◆ **Work request**
Give back the full listing as written. No pictures go with it.

◆ **Material for this exercise**
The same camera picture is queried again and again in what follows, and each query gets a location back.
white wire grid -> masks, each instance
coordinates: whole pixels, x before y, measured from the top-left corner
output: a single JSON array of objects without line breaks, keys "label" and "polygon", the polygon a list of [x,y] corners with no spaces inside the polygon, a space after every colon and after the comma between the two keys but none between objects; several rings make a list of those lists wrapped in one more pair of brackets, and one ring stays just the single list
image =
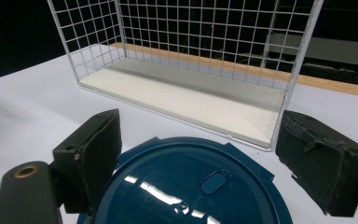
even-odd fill
[{"label": "white wire grid", "polygon": [[[289,45],[286,38],[311,35],[307,20],[312,1],[48,1],[77,78],[132,57],[286,89],[276,83],[289,80],[280,71],[297,75],[296,57],[283,53],[300,52],[300,46]],[[284,35],[282,43],[269,43],[275,33]],[[144,48],[108,47],[120,42]],[[177,54],[167,57],[154,49]],[[269,69],[268,78],[262,76],[264,67]]]}]

wooden edge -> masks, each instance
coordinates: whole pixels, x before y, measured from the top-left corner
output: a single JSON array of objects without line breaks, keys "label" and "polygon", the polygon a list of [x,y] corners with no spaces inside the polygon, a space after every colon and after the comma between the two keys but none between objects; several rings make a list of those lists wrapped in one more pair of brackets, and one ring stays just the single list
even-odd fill
[{"label": "wooden edge", "polygon": [[[120,48],[120,49],[123,48],[122,43],[115,43],[112,44],[111,46],[114,48]],[[216,59],[209,59],[209,58],[199,57],[195,55],[188,55],[184,53],[168,51],[165,49],[154,49],[150,47],[142,47],[138,45],[127,44],[127,50],[143,52],[151,55],[158,55],[166,58],[174,58],[181,61],[188,61],[190,63],[199,63],[202,65],[223,68],[226,70],[234,70],[236,72],[252,74],[255,76],[276,78],[282,81],[288,81],[290,79],[290,73],[287,72],[275,71],[272,69],[260,68],[251,65],[248,66],[246,64],[225,62]],[[306,86],[312,86],[316,88],[330,90],[330,91],[339,91],[348,94],[358,95],[358,85],[345,83],[345,82],[299,75],[297,79],[297,83]]]}]

blue round lid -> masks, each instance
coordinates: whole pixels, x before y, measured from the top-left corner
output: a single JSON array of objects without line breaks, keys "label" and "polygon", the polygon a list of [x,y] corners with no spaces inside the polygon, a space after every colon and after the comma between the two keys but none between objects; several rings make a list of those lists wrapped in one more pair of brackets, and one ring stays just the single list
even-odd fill
[{"label": "blue round lid", "polygon": [[154,138],[120,155],[94,223],[292,223],[272,179],[231,144]]}]

white base panel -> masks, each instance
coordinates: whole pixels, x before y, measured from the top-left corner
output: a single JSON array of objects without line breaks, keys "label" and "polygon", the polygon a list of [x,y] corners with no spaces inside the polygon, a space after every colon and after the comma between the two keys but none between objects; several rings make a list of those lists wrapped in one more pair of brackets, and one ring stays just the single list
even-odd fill
[{"label": "white base panel", "polygon": [[125,59],[80,85],[270,148],[283,90]]}]

table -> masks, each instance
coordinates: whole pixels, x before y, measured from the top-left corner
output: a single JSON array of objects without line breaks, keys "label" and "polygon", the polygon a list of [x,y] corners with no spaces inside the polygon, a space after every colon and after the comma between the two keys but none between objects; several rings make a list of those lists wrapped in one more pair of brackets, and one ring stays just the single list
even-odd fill
[{"label": "table", "polygon": [[[152,138],[193,136],[231,143],[275,174],[294,223],[358,223],[355,217],[325,216],[291,178],[273,152],[262,152],[153,111],[80,88],[66,56],[0,77],[0,180],[27,161],[52,162],[51,150],[89,117],[104,110],[120,111],[123,151]],[[358,142],[358,96],[296,85],[290,110],[308,114]],[[62,209],[63,223],[77,215]]]}]

◆ **Answer to the exercise**
The same camera picture is queried again and again in what follows, and each query gets a location back.
white wire grid -> masks, each instance
coordinates: whole pixels, x before y, measured from the top-left corner
output: a single JSON array of objects without line breaks, keys "label" and "polygon", the polygon a list of [x,y] corners with no spaces inside the polygon, a space after every colon and after the comma between the two keys but none between objects; several rings make a list of those lists wrapped in one more pair of brackets, and one ring stays just the single list
image =
even-odd fill
[{"label": "white wire grid", "polygon": [[[289,45],[286,38],[311,35],[307,20],[312,1],[48,1],[77,78],[132,57],[286,89],[276,83],[289,80],[280,71],[297,75],[296,57],[283,53],[300,52],[300,46]],[[284,35],[282,43],[269,43],[275,33]],[[144,48],[108,47],[120,42]],[[177,54],[167,57],[154,49]],[[269,69],[268,78],[262,76],[264,67]]]}]

wooden edge -> masks, each instance
coordinates: whole pixels, x before y, measured from the top-left corner
output: a single JSON array of objects without line breaks, keys "label" and "polygon", the polygon a list of [x,y] corners with no spaces inside the polygon, a space after every colon and after the comma between the two keys but none between objects; several rings make a list of those lists wrapped in one more pair of brackets, and one ring stays just the single list
even-odd fill
[{"label": "wooden edge", "polygon": [[[120,48],[120,49],[123,48],[122,43],[115,43],[112,44],[111,46],[114,48]],[[216,59],[209,59],[209,58],[199,57],[195,55],[188,55],[184,53],[168,51],[165,49],[154,49],[150,47],[142,47],[138,45],[127,44],[127,50],[143,52],[151,55],[158,55],[166,58],[174,58],[181,61],[188,61],[190,63],[199,63],[202,65],[223,68],[226,70],[234,70],[236,72],[252,74],[255,76],[276,78],[282,81],[288,81],[290,79],[290,73],[287,72],[275,71],[272,69],[260,68],[251,65],[248,66],[246,64],[225,62]],[[306,86],[312,86],[316,88],[330,90],[330,91],[339,91],[348,94],[358,95],[358,85],[345,83],[345,82],[299,75],[297,79],[297,83]]]}]

blue round lid -> masks, each instance
coordinates: whole pixels, x before y, measured from the top-left corner
output: a single JSON array of objects without line breaks, keys "label" and "polygon", the polygon a list of [x,y] corners with no spaces inside the polygon, a space after every colon and after the comma between the two keys but none between objects; several rings make a list of those lists wrapped in one more pair of brackets, and one ring stays just the single list
even-odd fill
[{"label": "blue round lid", "polygon": [[154,138],[120,155],[94,223],[292,223],[272,179],[231,144]]}]

white base panel -> masks, each instance
coordinates: whole pixels, x before y, measured from the top-left corner
output: a single JSON array of objects without line breaks, keys "label" and "polygon", the polygon a list of [x,y] corners with no spaces inside the polygon, a space after every colon and after the comma between the two keys but none between objects; several rings make a list of those lists wrapped in one more pair of brackets, and one ring stays just the single list
even-odd fill
[{"label": "white base panel", "polygon": [[125,59],[80,85],[270,148],[283,90]]}]

table -> masks, each instance
coordinates: whole pixels, x before y, measured from the top-left corner
output: a single JSON array of objects without line breaks, keys "label" and "polygon", the polygon a list of [x,y] corners with no spaces inside the polygon, a space after every colon and after the comma between the two keys but none between objects; several rings make a list of those lists wrapped in one more pair of brackets, and one ring stays just the single list
even-odd fill
[{"label": "table", "polygon": [[[152,138],[193,136],[231,143],[275,174],[294,223],[358,223],[355,217],[325,216],[291,178],[273,152],[262,152],[153,111],[80,88],[66,56],[0,77],[0,180],[27,161],[52,162],[51,150],[89,117],[104,110],[120,111],[123,151]],[[358,142],[358,96],[296,85],[290,110],[308,114]],[[62,209],[63,223],[77,215]]]}]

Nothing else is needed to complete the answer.